Native American artist and designer (1930–2022)

Ardina Moore (née Revard, December 1, 1930 – April 19, 2022) was a Quapaw/Osage Native American from Miami, Oklahoma. A Quapaw language speaker, she taught the language to some tribal members.

Moore was a fashion designer and regalia-maker, who founded an Indian apparel business, Buffalo Sun, in Miami, Oklahoma, in 1983. She received numerous awards for her fashion designs, served in multiple leadership positions within the Quapaw Tribe of Indians, and was inducted into the Oklahoma Women's Hall of Fame.

==Early life==
Ardina Revard was born on December 1, 1930, in Belton, Texas. Her father was James Osage "Jimmie" Revard (Osage), founder of the band the Oklahoma Playboys, and her mother was Martha Dora Griffin (Quapaw), who died when Revard was about seven years old.

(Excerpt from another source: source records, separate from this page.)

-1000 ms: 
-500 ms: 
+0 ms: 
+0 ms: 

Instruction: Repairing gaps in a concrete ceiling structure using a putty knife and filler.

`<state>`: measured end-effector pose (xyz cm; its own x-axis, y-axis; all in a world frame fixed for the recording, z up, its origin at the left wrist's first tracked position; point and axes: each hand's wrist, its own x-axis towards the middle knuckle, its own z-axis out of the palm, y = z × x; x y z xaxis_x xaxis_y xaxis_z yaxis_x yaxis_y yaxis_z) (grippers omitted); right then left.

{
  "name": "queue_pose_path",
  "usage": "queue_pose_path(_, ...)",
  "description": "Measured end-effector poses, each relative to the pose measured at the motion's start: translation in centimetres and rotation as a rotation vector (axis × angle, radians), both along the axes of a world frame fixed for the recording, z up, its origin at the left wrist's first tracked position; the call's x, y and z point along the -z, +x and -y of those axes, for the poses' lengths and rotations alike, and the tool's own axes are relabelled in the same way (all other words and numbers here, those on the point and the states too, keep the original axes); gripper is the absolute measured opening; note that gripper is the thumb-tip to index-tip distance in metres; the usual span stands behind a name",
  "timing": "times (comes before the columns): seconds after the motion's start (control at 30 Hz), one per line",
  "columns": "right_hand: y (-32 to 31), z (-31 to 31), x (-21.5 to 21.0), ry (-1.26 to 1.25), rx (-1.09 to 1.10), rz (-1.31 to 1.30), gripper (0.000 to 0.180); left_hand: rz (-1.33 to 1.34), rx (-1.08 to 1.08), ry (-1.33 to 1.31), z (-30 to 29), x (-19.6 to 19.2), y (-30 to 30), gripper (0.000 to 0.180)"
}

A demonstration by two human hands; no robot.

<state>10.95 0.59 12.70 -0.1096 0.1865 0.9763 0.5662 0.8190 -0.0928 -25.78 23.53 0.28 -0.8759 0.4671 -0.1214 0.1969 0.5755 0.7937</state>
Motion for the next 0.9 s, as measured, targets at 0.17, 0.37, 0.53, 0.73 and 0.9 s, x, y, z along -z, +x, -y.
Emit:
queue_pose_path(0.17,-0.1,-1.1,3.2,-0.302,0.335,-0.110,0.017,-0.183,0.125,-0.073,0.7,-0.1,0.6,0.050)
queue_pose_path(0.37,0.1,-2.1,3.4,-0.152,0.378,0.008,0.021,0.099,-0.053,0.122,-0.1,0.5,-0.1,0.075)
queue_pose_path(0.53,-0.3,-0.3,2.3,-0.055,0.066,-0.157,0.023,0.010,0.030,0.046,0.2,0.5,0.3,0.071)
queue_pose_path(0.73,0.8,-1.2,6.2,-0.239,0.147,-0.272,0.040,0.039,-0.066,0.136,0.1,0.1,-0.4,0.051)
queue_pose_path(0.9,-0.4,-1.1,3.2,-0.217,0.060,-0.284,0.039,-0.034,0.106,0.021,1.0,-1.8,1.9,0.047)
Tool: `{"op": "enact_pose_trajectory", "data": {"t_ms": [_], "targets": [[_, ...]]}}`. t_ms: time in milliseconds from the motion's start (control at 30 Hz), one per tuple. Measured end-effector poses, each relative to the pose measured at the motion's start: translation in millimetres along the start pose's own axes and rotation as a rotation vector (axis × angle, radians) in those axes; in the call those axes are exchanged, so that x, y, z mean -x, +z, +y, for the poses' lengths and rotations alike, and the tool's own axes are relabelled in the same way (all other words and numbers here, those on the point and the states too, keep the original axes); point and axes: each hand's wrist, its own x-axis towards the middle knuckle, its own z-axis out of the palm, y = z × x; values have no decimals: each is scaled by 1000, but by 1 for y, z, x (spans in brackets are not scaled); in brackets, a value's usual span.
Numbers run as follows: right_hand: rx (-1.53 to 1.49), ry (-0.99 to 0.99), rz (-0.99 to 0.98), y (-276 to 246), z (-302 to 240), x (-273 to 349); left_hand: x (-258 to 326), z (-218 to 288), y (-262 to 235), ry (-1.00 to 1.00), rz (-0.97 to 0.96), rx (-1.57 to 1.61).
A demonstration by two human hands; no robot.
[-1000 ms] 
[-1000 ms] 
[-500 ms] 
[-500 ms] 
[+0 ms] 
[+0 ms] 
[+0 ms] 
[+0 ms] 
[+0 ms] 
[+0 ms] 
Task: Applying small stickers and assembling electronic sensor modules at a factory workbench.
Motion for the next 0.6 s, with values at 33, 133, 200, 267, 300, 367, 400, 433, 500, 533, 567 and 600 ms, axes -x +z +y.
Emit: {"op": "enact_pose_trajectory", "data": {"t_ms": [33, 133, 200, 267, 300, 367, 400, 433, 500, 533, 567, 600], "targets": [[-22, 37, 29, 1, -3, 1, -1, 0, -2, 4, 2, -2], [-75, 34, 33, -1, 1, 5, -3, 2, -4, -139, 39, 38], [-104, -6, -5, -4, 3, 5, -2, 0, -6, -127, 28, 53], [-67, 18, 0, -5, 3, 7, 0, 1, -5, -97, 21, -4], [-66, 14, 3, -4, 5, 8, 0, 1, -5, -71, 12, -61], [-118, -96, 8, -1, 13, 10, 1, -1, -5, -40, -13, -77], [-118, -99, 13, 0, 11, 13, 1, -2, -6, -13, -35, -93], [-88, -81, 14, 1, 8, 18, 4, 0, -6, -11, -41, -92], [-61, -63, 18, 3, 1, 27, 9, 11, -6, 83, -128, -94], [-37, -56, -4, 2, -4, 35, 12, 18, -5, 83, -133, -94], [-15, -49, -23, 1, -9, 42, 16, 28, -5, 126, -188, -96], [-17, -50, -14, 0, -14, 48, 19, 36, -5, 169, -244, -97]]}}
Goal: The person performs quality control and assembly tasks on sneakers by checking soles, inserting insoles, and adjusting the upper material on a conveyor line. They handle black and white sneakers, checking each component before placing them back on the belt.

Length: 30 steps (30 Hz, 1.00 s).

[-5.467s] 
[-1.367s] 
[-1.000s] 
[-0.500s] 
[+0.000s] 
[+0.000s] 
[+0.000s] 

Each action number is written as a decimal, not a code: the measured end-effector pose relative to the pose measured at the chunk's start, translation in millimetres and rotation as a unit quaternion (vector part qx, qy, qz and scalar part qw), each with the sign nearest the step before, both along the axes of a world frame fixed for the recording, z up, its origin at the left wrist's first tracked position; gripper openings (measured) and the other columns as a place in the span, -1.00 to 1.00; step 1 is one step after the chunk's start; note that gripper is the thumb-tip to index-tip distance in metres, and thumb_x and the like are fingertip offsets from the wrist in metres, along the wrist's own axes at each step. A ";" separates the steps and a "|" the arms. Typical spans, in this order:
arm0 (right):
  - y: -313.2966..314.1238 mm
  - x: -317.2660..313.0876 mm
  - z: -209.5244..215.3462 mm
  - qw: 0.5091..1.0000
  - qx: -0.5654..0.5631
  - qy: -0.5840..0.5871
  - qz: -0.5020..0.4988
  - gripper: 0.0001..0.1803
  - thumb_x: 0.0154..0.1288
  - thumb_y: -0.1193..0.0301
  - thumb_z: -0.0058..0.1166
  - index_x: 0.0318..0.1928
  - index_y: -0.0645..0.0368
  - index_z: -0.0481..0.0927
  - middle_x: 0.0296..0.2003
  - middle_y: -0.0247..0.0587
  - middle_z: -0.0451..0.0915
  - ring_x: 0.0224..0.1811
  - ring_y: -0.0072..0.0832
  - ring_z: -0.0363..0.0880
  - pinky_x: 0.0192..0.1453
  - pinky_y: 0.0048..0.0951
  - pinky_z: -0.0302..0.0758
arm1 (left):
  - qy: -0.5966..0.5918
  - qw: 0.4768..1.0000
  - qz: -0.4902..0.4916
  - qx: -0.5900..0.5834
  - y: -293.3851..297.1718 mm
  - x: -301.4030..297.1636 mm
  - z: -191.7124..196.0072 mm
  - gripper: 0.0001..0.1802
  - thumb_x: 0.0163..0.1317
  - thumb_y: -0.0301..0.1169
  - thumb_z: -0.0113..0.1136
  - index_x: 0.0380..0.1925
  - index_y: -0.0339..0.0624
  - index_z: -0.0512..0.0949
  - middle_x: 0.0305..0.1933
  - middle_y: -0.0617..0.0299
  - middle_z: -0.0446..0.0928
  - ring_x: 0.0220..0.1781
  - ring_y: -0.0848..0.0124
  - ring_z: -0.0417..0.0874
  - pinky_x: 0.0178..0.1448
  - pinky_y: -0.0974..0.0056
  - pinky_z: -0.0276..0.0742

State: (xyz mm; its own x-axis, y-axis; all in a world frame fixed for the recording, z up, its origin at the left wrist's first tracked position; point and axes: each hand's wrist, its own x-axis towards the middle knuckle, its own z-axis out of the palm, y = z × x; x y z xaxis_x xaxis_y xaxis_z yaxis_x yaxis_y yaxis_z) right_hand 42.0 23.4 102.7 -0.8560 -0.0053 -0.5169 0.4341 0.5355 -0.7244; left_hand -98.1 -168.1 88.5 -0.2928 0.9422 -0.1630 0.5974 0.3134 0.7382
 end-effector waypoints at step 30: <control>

Her maternal grandparents were Minnie and Chief Victor Griffin, the last Quapaw chief before the tribe formed a business committee. Revard grew up hearing both English and Quapaw on the farm of Chief Griffin known as "Devil's Promenade" in northeastern Oklahoma. After finishing high school, Revard enrolled at Northeastern State University, graduating in 1957.

==Early career==
Moore began her teaching career, first teaching high school health and physical education. Then she taught American Indian history and genealogy at Northeastern Oklahoma A&M College (NEO) in Miami, Oklahoma. Between 1967 and 1978, she lived in Montana, but returned to Oklahoma with her family and discovered that the Quapaw language was endangered. She joined the Community Service Program, at NEO and began teaching evening language classes to preserve the Quapaw language, creating her own workbooks and tapes, as she had no dictionaries or textbooks on the language.

==Artistic career==
Moore, who had been making Native American fashions for her daughters to wear at powwows, Indian dances or other functions, began commercially marketing Indian apparel in 1983. The company Buffalo Sun was located in Miami, Oklahoma, where Moore lived and designed the clothing. She also cut patterns which Native women sewed from their homes. The company made inner and outer wear as well as accessories, with traditional and contemporary fashions. Some were simple designs and others feature intricate beadwork and ribbonwork elements. She toured with her fashions throughout Oklahoma, Arkansas, Missouri, and to both coasts, participating in the Powhatan Renape Nation fashion show in Pennsylvania and Los Angeles where fashion shows were held at the American Cultural Center and International Trade Center.

==Language and cultural preservation efforts==
From her beginning evening classes Moore expanded her program to save the Quapaw language to two series of classes, which span over an eight-week period and were held annually at the Quapaw Tribal Museum. The tribe also holds an annual Youth Language Camp, as well as conferences with the Dhegiha Language Conference to preserve and teach the Quapaw language and its closely related tongues, Osage and Omaha. In addition to her efforts to save the Quapaw language, Moore served as the tribe's powwow committee secretary/treasurer, tribal historian, chair of the tribe's Cultural Committee, and as an elected member of the Tribal Business Committee.

==Awards and honors==
Moore received many awards and honors over her career. She won first place in the Santa Fe Indian Market fashion show twice, was awarded best in her division at the Eiteljorg Museum's annual Indian Market in Indianapolis, was honored by the Heard Museum of Phoenix in 2003, and was featured in an Oklahoma Educational Television Authority special in 2006. In 2011, she was inducted into the Oklahoma Women's Hall of Fame.

== Death ==
Moore died on April 19, 2022, in Tulsa, Oklahoma, at the age of 91.